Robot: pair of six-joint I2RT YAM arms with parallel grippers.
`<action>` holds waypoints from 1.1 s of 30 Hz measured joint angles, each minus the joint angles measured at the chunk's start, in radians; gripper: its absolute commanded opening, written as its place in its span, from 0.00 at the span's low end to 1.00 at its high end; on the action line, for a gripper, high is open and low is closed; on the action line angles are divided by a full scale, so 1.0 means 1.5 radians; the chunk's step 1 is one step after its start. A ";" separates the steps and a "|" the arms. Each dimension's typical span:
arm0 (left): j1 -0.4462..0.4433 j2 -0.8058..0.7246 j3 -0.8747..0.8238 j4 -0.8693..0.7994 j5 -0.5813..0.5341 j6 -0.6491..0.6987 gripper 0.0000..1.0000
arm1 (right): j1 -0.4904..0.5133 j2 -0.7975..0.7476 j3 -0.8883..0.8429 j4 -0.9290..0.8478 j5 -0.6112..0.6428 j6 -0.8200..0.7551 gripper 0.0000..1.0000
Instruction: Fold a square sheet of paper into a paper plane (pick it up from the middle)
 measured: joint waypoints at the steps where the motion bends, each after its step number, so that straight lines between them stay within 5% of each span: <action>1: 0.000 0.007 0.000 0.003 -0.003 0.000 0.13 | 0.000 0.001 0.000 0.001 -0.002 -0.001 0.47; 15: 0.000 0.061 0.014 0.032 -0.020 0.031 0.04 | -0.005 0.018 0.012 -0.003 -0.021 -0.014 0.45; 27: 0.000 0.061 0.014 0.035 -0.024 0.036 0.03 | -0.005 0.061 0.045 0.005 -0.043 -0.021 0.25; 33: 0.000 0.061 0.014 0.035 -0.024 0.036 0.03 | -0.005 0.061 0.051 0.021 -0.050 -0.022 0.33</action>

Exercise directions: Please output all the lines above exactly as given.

Response area:
Robot: pair of six-joint I2RT YAM arms with parallel grippers.
`<action>` holds waypoints from 1.1 s of 30 Hz measured joint angles, each minus the joint angles measured at the chunk's start, in radians; gripper: its absolute commanded opening, written as its place in its span, from 0.00 at the span's low end to 1.00 at its high end; on the action line, for a gripper, high is open and low is closed; on the action line angles are divided by a full scale, so 1.0 means 1.5 radians; the chunk's step 1 is one step after its start. A ";" separates the steps and a "|" the arms. Each dimension's typical span:
arm0 (left): j1 -0.4462..0.4433 j2 -0.8058..0.7246 j3 -0.8747..0.8238 j4 -0.8693..0.7994 j5 -0.5813..0.5341 j6 -0.6491..0.6987 gripper 0.0000..1.0000
arm1 (right): j1 -0.4904..0.5133 j2 -0.7975..0.7476 j3 -0.8883..0.8429 j4 -0.9290..0.8478 j5 -0.6112..0.6428 j6 -0.8200..0.7551 gripper 0.0000..1.0000
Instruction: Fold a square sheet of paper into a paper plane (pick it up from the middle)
 measured: joint waypoints at the steps where the motion bends, each after its step number, so that straight lines between them stay within 5% of each span: <action>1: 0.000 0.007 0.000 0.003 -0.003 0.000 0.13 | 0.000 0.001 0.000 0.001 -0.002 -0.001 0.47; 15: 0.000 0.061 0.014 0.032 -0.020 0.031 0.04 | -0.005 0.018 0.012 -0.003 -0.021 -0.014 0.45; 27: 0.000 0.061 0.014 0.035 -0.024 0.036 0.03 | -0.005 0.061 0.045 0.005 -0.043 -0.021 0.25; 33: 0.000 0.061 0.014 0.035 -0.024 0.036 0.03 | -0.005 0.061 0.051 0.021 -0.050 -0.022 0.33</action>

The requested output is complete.